Шпидель посмотрел записи.

– Один человек из Союза бывших заключенных – как нас уверяют, благотворительной организации. Однако думаю, что и цели, и сущность данного Союза совсем другие. Имя этого человека – Каспер Тиллессен. Он дважды виделся с Мучманом.

– А кто был соседом Мучмана по камере?

– Он сидел вместе с Боком, номер 7888319. – Доктор вытащил из шкафа еще одну папку. – Ганс Юрген Бок, тридцать восемь лет. Осужден за нападение и нанесение телесных повреждений участнику забастовки бывшего Союза рабочих сталелитейной промышленности в 1930 году, приговорен к шести годам тюремного заключения.

– Он что, был штрейкбрехером?

– Да.

– А какие-нибудь подробности этого дела известны?

– Боюсь, что нет. Само дело отправлено в архив Алекса. – Он помолчал. – Вот что вам сослужит пользу. При освобождении Бок сообщил адрес, по которому он собирался жить: пансион Тиллессена, Шамиссоплац, № 17, Кройцберг. И еще одна деталь. Навещал Бока в тюрьме тот же самый Каспер Тиллессен, естественно, как представитель Союза бывших заключенных. – Он посмотрел на меня отсутствующим взглядом. – Ну вот, кажется, и все.

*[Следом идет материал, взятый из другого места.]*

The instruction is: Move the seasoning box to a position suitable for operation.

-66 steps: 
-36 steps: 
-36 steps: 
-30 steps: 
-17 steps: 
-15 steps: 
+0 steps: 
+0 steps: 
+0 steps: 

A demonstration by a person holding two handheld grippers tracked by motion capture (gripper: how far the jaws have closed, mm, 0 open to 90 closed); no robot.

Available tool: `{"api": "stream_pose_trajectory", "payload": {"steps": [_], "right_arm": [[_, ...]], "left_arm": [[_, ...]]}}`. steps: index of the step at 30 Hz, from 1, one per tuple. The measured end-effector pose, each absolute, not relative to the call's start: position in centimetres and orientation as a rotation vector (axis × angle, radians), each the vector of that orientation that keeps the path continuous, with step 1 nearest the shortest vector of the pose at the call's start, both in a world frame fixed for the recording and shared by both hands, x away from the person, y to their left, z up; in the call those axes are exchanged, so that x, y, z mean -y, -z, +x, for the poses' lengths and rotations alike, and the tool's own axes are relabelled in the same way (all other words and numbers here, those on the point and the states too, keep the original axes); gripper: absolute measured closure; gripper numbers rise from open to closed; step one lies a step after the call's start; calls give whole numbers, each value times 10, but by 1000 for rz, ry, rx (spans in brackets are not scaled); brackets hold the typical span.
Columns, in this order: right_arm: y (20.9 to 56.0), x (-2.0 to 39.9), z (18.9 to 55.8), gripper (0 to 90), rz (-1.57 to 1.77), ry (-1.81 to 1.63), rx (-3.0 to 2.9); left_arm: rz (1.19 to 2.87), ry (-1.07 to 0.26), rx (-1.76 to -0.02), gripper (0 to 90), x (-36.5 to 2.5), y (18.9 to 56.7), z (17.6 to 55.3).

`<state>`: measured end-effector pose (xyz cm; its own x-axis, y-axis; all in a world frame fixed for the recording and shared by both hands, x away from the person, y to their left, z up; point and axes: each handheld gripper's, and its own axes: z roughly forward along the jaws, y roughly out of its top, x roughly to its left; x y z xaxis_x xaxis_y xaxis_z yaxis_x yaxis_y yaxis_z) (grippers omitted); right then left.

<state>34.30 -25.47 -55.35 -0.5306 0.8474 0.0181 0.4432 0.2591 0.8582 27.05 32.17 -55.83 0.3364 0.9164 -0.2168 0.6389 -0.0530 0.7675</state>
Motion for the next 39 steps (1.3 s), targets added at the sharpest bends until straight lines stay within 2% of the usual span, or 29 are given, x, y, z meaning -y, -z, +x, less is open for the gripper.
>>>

– Думаю, что мне этого хватит. – Я приободрился. – Вы были очень любезны, уделив мне столько времени.

Шпидель вдруг проникся торжественностью и произнес:

– Был счастлив оказать помощь человеку, который передал в руки правосудия негодяя Гормана.

Вот как получилось: и десять лет спустя дело Гормана все еще работает на меня.

Когда жена навещает мужа в тюрьме всего лишь раз за два года, надо думать, что его не ждет дома бисквитный торт, испеченный нежной супругой по столь радостному поводу, как выход на волю. Однако Мучман вполне мог заглянуть к ней, хотя бы для того, чтобы выместить свою злость, поэтому я все-таки решил съездить к ней и проверить, появлялся ли он там. Всегда следует исключить то, что кажется очевидным, – это азбука следственной работы.